We know, we know — you’ve known it all along. But, apparently, the International Air Transport Association just realized it.
When the association resets the classifications of multi-airport cities (think O’Hare and Midway in Chicago) this fall, Newark no longer will be part of the New York City grouping.
What does that mean for the average traveler: Not a thing, a United Airlines spokesperson said.
“There will be no differences for those who fly out of Newark,” the spokesperson said.
Actually, there are a few subtle differences.
Here is a rundown of things that will and will not change:
- City code: For Newark Liberty, it will change from NYC to EWR. Yes, the same as the airport code that you’re familiar with. In fact, most travelers were unaware that Newark Liberty had a city code, too.
- Here’s the only place you will notice the difference: If you’re out of the area and you’re looking at the arrival/departure boards, it will now say EWR-Newark instead of NYC-Newark.
- Fees for destination changes: In the past, those flying into Newark Liberty could switch to Kennedy or La Guardia without a fee if, for some reason, a direct flight into Newark was not available.
That being said, most of those fees for flight changes already have been eliminated. And, if you live in New Jersey and you’re flying into Newark, do you really want to land at La Guardia or Kennedy? It feels like this change may impact those in New York who actually live closer to Newark than their home-state airports.
- Online flight searches: This won’t change at all. If you’re looking to leave or land in Newark, web searches still will give you all three airports.You still shouldn’t believe the arrival times, though.

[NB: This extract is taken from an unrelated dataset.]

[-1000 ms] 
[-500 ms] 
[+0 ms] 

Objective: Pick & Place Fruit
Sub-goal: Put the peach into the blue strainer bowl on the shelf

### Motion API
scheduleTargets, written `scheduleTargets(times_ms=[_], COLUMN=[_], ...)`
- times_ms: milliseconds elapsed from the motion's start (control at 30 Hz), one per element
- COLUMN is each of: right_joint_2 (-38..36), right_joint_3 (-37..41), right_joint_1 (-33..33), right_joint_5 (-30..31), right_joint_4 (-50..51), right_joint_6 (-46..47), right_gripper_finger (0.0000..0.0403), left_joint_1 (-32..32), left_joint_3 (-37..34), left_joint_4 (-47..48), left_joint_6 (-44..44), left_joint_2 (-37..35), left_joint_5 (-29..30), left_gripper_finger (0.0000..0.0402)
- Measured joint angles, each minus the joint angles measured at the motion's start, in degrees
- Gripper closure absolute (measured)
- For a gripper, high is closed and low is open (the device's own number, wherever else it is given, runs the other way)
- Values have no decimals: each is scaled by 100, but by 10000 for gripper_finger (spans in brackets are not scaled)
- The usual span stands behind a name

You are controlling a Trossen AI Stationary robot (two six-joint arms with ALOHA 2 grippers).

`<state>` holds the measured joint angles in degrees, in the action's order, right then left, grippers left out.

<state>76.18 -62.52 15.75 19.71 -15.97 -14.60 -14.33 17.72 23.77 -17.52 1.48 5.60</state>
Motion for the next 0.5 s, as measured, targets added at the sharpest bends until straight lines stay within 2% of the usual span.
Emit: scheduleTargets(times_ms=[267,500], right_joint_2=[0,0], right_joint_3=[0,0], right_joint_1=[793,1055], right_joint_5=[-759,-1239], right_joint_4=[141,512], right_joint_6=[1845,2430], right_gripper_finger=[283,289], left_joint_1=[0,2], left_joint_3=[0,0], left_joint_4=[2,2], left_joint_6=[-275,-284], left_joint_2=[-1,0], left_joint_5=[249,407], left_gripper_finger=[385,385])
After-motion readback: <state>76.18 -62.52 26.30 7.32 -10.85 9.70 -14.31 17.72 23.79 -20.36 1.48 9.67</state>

- State branding: You can bet that New Jersey officials are happy about the announcement. You can be sure that no one was pleased that United, one of the largest employers in the state, was able to refer to Newark Liberty as a New York City airport.

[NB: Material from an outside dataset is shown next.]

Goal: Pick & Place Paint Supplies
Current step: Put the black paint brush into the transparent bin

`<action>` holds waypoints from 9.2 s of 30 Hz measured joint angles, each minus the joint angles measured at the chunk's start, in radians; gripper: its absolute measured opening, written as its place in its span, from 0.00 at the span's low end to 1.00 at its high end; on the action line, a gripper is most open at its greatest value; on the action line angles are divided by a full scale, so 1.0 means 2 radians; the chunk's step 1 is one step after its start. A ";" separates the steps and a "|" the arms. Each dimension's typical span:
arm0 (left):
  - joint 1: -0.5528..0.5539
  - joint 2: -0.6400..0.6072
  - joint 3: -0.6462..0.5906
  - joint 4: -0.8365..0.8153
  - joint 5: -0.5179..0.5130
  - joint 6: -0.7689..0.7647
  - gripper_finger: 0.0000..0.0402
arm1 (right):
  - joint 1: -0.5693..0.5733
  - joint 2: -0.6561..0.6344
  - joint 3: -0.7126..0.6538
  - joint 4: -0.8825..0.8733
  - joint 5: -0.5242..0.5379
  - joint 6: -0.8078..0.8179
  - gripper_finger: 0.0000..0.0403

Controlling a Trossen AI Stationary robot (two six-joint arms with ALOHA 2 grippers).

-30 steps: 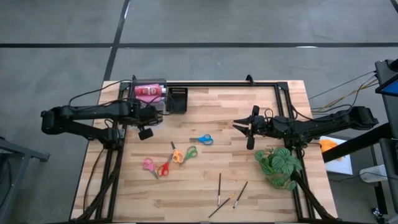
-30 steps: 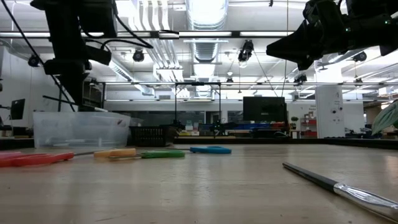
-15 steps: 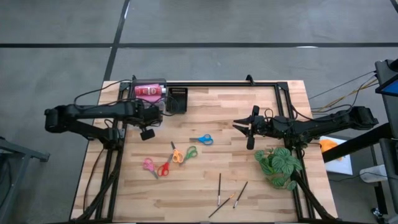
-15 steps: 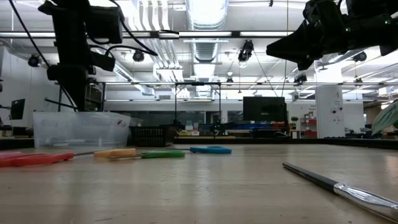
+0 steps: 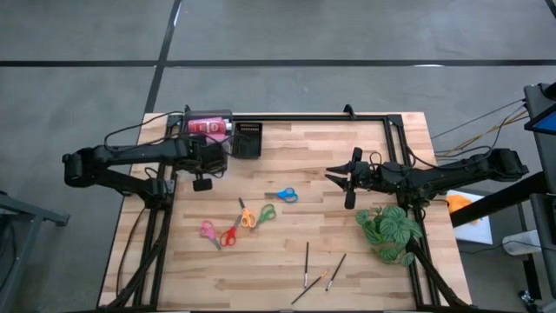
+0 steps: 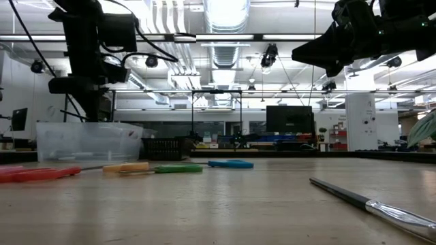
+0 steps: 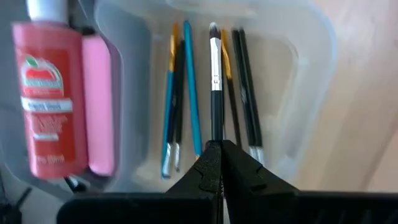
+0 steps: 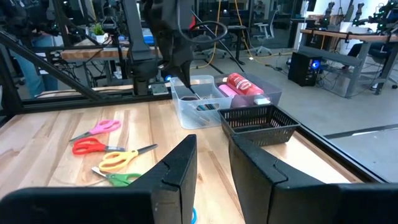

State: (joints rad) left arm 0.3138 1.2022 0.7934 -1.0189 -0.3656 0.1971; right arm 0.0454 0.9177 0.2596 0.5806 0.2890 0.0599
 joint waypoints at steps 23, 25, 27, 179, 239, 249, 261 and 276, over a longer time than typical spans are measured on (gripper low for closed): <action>0.059 0.000 -0.040 0.055 0.075 0.049 0.03 | 0.000 0.000 0.000 0.000 0.000 0.000 0.22; 0.059 0.000 -0.040 0.055 0.075 0.047 0.05 | 0.000 0.000 0.000 0.000 0.000 0.000 0.22; 0.059 0.000 -0.040 0.055 0.075 0.045 0.09 | 0.000 0.000 0.000 0.000 0.000 0.000 0.22; -0.239 0.549 0.325 0.593 0.436 0.160 0.28 | 0.000 0.000 0.000 -0.003 0.000 0.000 0.22; -0.213 0.545 0.320 0.477 0.423 0.062 0.01 | 0.000 0.000 0.000 -0.003 0.000 0.000 0.22; -0.213 0.545 0.320 0.477 0.422 0.068 0.00 | 0.000 0.000 0.000 -0.003 0.000 0.000 0.22; -0.212 0.538 0.320 0.475 0.418 0.069 0.00 | 0.000 0.000 0.000 -0.003 0.000 0.000 0.22; -0.209 0.513 0.317 0.446 0.403 0.073 0.00 | 0.000 0.000 0.000 -0.004 0.000 0.000 0.22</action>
State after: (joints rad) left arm -0.1036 2.2278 1.4273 -0.1275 0.4401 0.3435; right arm 0.0453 0.9180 0.2592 0.5734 0.2889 0.0597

Anything to get the Newark name out in the public is welcome.
Remember, state and city officials were thrilled when United’s in-flight magazine did a travel story on “Three days in Newark” as opposed to New York City.

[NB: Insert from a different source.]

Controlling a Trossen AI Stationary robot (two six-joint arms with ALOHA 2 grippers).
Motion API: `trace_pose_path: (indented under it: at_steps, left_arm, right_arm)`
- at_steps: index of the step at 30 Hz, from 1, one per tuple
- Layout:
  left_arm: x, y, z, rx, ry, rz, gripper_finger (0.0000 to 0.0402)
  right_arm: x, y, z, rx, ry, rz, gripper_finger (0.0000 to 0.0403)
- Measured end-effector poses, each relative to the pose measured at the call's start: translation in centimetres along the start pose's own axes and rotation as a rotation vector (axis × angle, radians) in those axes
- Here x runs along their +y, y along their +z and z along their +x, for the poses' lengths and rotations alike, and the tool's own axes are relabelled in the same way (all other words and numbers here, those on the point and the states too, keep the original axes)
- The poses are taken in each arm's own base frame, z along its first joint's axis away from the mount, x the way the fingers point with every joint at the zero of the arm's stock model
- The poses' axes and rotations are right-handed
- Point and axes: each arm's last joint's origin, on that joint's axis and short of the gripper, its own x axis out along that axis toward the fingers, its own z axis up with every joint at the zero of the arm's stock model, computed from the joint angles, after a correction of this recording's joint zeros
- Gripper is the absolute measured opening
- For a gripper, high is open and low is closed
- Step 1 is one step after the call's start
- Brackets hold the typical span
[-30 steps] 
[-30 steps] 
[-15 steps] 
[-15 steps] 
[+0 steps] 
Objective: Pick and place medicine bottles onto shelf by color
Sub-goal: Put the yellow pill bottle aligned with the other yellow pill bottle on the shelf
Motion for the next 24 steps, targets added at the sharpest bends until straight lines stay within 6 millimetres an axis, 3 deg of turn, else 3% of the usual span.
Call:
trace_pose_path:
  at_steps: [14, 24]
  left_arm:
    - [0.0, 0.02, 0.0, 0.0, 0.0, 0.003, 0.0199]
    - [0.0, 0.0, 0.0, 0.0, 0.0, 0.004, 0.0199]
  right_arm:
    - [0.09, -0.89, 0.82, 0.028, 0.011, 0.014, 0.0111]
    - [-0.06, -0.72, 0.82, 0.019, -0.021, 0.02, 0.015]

I want to be a part of it: New Jersey … New Jersey
Now that Newark Liberty International Airport has come around — it will officially have Newark as its city code, not New York City, as of Oct. 3 — there are a few more landmarks that could use a new designation.
Ellis Island and the Statue of Liberty: Portions of the land are considered New York, the water around it is New Jersey. Hundreds of years and multiple court cases have not settled the issue.
The Giants and Jets: Let’s see, they play in New Jersey, train in New Jersey, have their company headquarters in New Jersey, pay taxes in New Jersey … hmm.
And United officials have long known they’ll hear it from New Jersey officials if they refer to Newark as an NYC hub.
Of course, this is all anybody really wants to know: Will the change in the city coding impact flight delays and cancellations or long Transportation Security Administration lines?
Unfortunately, no. Those will stay at Newark Liberty, which has one of the worst on-time ratings in the country (as do Kennedy and La Guardia). And, although United officials like to point the finger at the Federal Aviation Administration, the problem still can be connected to Newark.
And, since the actual changes are so small, the United spokesperson said the airline didn’t feel the need to issue a release or make a statement.
“It would just confuse people,” the spokesperson said.
You mean, confuse people even more.
To be clear: Much of Newark airport actually is in Elizabeth.
But, head to Newark when it comes time to catch your flight.